In the heat of her hands I thought, This is the campfire that mocks the sun. This place will warm me, feed me, and care for me. I will hold on to this pulse against other rhythms. The world will come and go in the tide of a day but here is her hand with my future in its palm.” (p. 51).

Time and magnitude play a big part in this passage. The sun is a universal constant; it has lasted and will last forever, and a human life or a day or a campfire is nothing when compared to it. Likewise, the age or bodily wear from time presents no issue or worry for the narrator in this passage, for how much they feel for Louise. This passage describes the magnitude of the feeling the narrator feels for her; it is all-consuming, only measurable in astronomical proportions, or in the immeasurable length of time. And is it love? The narrator is still entirely confused by the feeling and its intensity.

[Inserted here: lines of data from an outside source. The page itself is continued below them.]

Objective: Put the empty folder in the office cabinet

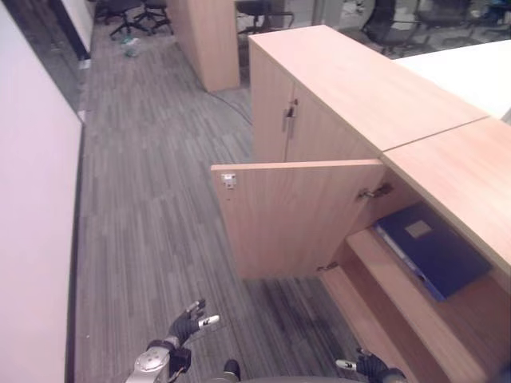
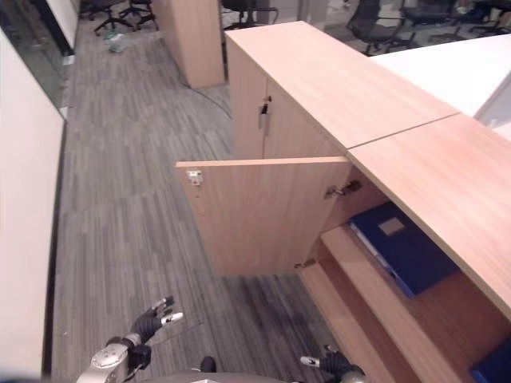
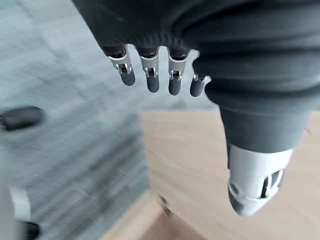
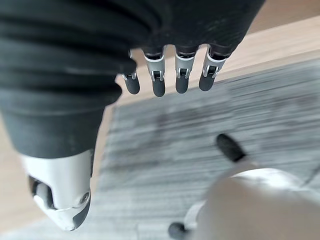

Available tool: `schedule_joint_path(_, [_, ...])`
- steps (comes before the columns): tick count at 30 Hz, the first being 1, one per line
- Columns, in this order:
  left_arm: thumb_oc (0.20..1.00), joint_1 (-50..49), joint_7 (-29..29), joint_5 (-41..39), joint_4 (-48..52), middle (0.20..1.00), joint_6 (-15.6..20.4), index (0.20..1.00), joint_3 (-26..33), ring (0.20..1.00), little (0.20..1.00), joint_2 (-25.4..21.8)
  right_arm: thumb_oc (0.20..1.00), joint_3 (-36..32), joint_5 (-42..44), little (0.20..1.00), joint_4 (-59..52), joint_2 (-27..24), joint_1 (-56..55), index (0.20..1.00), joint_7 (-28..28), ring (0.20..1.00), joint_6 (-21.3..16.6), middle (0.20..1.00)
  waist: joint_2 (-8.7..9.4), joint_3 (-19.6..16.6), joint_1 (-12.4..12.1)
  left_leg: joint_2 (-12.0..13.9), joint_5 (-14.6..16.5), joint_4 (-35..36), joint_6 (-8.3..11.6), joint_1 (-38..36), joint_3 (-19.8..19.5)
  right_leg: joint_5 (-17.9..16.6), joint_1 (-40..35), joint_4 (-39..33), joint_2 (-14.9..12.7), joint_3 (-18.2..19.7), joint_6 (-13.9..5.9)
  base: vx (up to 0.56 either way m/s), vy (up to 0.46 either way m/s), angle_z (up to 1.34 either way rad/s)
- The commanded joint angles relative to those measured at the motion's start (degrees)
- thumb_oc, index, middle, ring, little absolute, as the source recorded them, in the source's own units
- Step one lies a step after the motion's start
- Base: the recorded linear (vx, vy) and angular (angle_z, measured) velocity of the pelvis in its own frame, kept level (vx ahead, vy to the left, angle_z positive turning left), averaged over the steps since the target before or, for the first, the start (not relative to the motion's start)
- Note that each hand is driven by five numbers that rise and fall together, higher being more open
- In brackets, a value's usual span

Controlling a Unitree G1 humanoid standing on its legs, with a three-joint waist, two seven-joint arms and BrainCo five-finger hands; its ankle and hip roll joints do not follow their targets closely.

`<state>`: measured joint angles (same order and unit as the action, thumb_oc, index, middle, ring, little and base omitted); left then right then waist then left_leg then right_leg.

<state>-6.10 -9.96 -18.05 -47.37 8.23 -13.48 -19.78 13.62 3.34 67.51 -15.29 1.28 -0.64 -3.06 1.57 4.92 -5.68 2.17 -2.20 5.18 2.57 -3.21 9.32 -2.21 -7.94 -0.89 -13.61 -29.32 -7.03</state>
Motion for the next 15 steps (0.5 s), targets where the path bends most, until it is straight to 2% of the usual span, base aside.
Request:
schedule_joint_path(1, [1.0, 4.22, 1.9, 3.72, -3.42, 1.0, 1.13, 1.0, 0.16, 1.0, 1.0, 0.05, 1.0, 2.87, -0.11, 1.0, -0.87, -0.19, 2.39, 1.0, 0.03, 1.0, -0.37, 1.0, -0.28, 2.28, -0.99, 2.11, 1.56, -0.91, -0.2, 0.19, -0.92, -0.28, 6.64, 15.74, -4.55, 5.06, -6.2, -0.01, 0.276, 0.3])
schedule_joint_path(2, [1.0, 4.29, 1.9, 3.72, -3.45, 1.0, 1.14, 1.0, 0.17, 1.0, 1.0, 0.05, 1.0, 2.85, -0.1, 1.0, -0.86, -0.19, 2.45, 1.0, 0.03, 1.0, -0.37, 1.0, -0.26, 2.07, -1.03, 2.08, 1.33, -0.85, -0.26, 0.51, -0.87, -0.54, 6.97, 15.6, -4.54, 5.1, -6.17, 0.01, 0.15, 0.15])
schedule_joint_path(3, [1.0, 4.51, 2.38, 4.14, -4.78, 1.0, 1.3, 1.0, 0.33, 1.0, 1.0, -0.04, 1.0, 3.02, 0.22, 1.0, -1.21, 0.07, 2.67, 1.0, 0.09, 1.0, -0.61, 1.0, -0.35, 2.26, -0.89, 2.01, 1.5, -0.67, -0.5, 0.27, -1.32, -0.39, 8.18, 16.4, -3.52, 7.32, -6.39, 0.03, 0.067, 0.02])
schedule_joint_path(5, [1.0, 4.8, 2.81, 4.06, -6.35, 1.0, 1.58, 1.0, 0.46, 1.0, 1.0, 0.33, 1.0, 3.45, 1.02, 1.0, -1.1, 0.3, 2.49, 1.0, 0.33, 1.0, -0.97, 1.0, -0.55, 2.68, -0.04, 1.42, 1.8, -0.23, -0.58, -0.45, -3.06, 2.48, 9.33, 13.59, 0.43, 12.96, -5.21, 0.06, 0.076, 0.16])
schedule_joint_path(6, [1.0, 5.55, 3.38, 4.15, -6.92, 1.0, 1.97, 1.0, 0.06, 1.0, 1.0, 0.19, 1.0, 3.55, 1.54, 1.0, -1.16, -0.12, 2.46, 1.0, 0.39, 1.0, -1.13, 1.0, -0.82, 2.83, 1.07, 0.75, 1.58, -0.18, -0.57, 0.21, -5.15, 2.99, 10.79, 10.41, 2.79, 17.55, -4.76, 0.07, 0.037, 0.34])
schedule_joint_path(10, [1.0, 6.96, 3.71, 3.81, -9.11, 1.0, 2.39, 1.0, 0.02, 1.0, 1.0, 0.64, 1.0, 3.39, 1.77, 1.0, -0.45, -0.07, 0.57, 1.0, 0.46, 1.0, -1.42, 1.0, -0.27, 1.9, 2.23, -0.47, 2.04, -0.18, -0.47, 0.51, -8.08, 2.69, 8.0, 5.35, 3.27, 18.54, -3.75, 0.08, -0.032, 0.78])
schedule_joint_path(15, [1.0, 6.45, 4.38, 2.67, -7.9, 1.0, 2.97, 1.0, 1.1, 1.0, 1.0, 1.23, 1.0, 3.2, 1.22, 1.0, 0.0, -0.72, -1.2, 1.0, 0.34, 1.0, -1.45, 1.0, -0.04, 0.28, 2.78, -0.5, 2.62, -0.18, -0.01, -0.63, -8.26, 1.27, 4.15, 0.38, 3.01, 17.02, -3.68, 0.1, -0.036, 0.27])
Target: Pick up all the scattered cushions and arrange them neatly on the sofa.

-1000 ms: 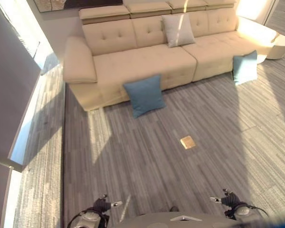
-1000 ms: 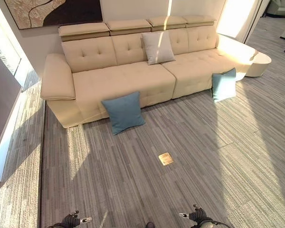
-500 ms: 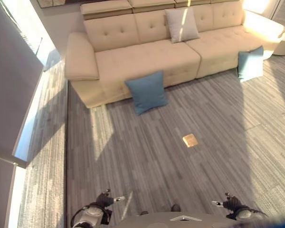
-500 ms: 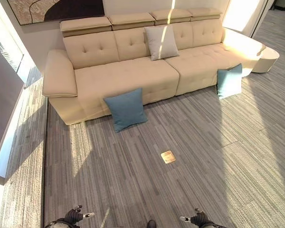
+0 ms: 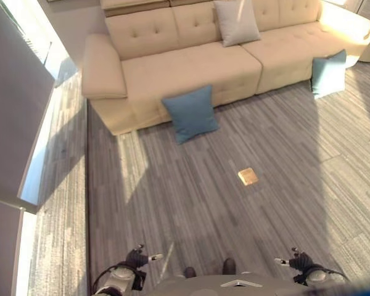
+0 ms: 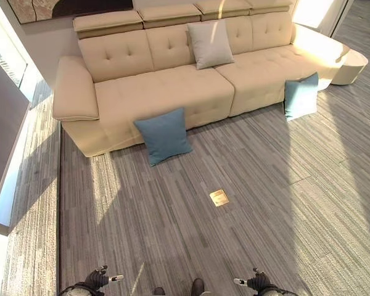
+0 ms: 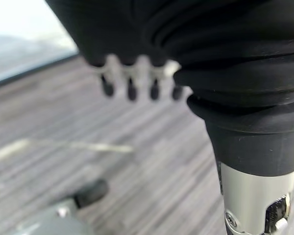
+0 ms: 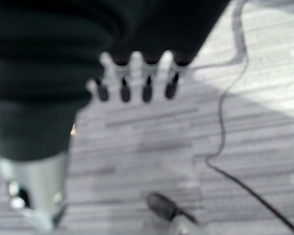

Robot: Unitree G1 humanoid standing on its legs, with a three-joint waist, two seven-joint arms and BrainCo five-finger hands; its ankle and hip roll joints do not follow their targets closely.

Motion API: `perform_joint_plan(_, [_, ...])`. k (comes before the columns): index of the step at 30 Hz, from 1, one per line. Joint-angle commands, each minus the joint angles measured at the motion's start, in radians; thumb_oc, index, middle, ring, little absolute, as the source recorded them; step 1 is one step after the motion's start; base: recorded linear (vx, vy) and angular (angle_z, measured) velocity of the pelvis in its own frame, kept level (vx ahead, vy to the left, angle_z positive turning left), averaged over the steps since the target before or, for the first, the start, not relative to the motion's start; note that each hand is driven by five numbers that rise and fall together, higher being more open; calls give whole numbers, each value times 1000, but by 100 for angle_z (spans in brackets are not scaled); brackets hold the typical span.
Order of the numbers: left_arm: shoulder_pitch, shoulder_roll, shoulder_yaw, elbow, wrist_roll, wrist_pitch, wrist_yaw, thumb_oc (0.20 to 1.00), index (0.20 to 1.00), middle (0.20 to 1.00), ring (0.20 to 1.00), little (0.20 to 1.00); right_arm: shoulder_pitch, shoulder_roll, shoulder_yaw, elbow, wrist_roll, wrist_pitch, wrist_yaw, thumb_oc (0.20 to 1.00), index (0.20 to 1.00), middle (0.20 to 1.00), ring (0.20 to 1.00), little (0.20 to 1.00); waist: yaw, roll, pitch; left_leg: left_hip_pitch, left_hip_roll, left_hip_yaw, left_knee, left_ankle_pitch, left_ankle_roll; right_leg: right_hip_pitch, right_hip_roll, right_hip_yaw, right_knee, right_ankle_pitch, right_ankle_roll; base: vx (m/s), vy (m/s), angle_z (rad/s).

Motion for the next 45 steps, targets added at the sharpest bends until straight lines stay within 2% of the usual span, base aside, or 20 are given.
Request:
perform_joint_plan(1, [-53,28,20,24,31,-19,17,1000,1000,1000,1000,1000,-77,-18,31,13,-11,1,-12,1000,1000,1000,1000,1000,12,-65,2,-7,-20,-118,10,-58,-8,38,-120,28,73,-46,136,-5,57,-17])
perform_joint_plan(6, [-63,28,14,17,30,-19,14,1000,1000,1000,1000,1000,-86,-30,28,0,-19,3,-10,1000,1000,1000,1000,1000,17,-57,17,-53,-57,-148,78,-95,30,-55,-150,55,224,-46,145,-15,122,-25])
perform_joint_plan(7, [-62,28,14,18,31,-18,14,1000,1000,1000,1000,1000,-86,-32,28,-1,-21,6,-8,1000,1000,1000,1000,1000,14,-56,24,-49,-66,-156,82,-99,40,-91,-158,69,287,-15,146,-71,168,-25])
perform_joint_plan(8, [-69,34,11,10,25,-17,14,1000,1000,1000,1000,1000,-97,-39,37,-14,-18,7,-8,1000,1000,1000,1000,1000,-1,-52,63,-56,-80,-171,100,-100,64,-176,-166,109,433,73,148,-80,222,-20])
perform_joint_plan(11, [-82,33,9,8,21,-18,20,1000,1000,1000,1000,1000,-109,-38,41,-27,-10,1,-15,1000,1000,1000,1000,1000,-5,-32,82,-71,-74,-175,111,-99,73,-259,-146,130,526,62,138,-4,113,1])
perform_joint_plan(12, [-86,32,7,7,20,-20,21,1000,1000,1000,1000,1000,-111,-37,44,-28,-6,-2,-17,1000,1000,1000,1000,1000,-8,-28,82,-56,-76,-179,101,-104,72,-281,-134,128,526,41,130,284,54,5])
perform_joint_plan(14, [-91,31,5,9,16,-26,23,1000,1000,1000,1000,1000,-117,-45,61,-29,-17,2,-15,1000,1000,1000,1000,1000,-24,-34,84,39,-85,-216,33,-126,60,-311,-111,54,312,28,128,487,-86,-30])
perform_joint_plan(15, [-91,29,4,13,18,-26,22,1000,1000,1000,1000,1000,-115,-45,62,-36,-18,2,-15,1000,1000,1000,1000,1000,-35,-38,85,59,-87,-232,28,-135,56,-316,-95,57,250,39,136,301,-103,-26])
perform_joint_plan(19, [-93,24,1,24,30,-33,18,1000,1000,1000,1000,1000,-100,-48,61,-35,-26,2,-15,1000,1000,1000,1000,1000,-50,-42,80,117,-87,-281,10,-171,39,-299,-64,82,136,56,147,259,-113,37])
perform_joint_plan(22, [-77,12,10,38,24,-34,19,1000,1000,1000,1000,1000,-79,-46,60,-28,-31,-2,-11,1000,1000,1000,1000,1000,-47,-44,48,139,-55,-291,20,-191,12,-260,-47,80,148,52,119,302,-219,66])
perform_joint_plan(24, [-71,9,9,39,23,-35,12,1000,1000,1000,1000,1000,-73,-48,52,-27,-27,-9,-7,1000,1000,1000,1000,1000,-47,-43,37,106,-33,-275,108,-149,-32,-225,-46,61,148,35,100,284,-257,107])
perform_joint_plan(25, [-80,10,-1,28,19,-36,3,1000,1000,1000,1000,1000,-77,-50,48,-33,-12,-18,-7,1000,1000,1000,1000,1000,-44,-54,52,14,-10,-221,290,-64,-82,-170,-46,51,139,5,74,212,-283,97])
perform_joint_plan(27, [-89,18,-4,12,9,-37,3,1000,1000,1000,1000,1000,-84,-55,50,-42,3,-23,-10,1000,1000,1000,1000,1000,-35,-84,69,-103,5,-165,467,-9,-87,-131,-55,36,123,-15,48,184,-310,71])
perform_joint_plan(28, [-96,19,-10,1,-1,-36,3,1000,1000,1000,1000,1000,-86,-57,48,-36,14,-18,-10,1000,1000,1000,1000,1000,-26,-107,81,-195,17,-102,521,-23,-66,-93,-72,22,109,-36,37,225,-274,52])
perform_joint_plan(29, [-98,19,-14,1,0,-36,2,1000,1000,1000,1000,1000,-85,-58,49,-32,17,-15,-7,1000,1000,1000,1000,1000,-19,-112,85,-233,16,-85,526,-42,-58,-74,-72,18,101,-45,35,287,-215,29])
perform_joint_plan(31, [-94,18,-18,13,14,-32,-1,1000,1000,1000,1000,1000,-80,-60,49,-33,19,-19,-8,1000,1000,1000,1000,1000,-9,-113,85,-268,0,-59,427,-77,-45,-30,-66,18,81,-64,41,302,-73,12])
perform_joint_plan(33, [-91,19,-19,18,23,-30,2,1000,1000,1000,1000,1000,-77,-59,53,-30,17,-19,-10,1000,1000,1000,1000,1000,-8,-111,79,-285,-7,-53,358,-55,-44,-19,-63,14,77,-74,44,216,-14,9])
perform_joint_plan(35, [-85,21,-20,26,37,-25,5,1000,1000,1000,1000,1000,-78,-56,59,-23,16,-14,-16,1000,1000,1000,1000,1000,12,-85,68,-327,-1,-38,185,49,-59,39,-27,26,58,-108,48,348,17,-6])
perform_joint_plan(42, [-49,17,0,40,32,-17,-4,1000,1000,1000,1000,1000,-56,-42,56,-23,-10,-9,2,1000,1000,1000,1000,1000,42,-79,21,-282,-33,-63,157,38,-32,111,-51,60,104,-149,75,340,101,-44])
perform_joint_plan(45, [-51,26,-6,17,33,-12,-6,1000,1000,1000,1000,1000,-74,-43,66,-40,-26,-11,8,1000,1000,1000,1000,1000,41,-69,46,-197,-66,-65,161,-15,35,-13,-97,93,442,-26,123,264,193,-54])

This passage reinforces the notion that this book is not only about kinds of love, but it is also about bodies. The narrator feels love viscerally and physically and only finds similarity in the astronomical, not-easily-grasped concepts of time or distance or scale. The narrator’s relationship with love, which is one of confusion and yet one that they are connected to intrinsically and completely, reflects the portrayal of bodies in the novel, and ultimately the narrator’s relationship with gender- and the concept of gender itself. The narrator’s gender is never truly revealed (and so, in our minds, neither is their body), and their love is never truly understood. I think the author is saying that a person’s relationship to their gender is connected to their relationship with bodies and that for the narrator, it’s as unknowable and complete as love.